In seinem Vortrag fasste Habermas seine EU-kritischen Thesen zusammen, die er in seinem aufsehenerregenden Großessay "Zur Verfassung Europas" (erschienen bei Suhrkamp 2011 und in Ungarn 2012) dargelegt hatte. Vom Ideal einer demokratischen "Weltregierung" ist darin die Rede, vor allem aber von der derzeit nach der Ansicht von Habermas unzureichend demokratisch legitimierten Führung der EU. Es könne nicht so weitergehen, dass der Europäische Rat, der aus den Regierungschefs der EU-Staaten besteht, der maßgebliche Entscheidungen trifft. Er verlangt mehr Gewicht und ein Recht auf Gesetzesinitiative für das EU-Parlament. Die Europäer sollen sich innerhalb dieses Modells als "doppelter Souverän" begreifen - das heißt: zugleich als EU-Bürger und als Vertreter ihrer Nation.
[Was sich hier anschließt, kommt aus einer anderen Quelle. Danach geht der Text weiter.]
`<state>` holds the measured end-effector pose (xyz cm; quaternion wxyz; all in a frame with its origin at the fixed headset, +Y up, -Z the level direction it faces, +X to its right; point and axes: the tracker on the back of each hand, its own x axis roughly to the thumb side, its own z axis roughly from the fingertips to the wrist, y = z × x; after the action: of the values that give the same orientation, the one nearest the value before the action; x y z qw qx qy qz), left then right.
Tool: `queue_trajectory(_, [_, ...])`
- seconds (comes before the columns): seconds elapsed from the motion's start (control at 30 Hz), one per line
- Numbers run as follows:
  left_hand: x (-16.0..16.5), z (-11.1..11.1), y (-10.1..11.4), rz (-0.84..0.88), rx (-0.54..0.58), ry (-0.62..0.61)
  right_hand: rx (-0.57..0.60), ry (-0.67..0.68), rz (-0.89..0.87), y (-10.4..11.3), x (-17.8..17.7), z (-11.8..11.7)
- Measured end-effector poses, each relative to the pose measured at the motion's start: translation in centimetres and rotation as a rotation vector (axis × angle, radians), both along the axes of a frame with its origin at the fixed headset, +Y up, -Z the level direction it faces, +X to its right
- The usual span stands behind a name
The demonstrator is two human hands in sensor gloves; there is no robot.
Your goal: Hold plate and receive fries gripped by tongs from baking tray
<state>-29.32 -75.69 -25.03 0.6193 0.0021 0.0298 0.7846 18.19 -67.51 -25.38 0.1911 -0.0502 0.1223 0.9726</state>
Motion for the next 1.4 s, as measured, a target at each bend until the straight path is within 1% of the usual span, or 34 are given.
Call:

Indirekt, aber dennoch unüberhörbar an die Adresse der ungarischen Rechtsnationalen richtete Habermas eine Erläuterung seiner Definition der Nation: Sie ist nicht das naturgegebene ethnische Faktum, das sich Orbán und die Rechtsradikalen vorstellen, sondern eine Rechtskonstruktion im Geist der Französischen Revolution, die Freiheit und Demokratie garantieren soll. In Habermas’ idealtypischem Europamodell sollen die Bürger die Garantie des Rechtsstaats nicht von Brüssel erwarten, sondern von ihrem eigenen Nationalstaat, der sie notfalls auch gegen die EU verteidigen müsse. Ungarn macht derzeit das Gegenteil: Orbán beschimpft die EU, setzt sie mit der Sowjetunion gleich und verteidigt ihr gegenüber den Demokratieabbau, den er in seinem Land betreibt.

Habermas beklagt mangelnde Solidarität in der EU

Habermas, der leidenschaftliche Kämpfer für eine vertiefte europäische Einigung ("Nennen Sie mich ruhig einen orthodoxen Pro-Europäer") sieht die Ursache dieser Entwicklung aber nicht nur in Ungarn. Mitschuld sei die Politik der EU in der Schuldenkrise, deren profilierter Kritiker er seit geraumer Zeit ist: "Zu der Entfernung Ungarns von Europa hat gewiss auch die Beobachtung beigetragen, wie unsolidarisch die anderen europäischen Völker in der Wirtschaftskrise miteinander umgehen."

Die deutsche Kanzlerin Angela Merkel und die EU-Kommission haben die krisengeschüttelten Griechen "wie unmündige Kinder" behandelt und "geradezu obszön entgegengesetzte Krisenschicksale" produziert. "Dieses unbehagliche Bild, das die europäische Politik heute bietet, kann das Unbehagen der Ungarn an Europa nur verstärkt haben." Spätestens diese Position, die, aus dem Zusammenhang gerissen, wie eine Argumentationshilfe für Orbán wirken kann, hätte Habermas’ wohlgesonnenes Budapester Publikum zum Widerspruch reizen müssen.

Dazu kam es aber nicht. Die mangelnde Diskussionskultur in Ungarn, hier wurde sie wieder einmal deutlich. Dass Widerspruch und Streit trotz und sogar wegen des gegenseitigen Respekts möglich sind, scheint unvorstellbar. Gesinnungsgegner wiederum sprechen nicht miteinander. Sie wollen sich am liebsten gegenseitig auf den Mond schießen, klagen aber zugleich stets über die ideologische "Spaltung" des Volkes. Sie alle sollte eine Anekdote zum Nachdenken anregen, die Habermas am Rande, bei seiner dritten Diskussionsveranstaltung in der Budapester EU-Vertretung erzählte: Bei ihm zu Hause im bayerischen Starnberg streiten die Bürger über die Route eines geplanten Tunnels. Er, Habermas, ist in der Tunnelfrage mit dem CSU-Gemeinderat einer Meinung. "Und dass, obwohl ich in meinem Leben nie CSU gewählt habe."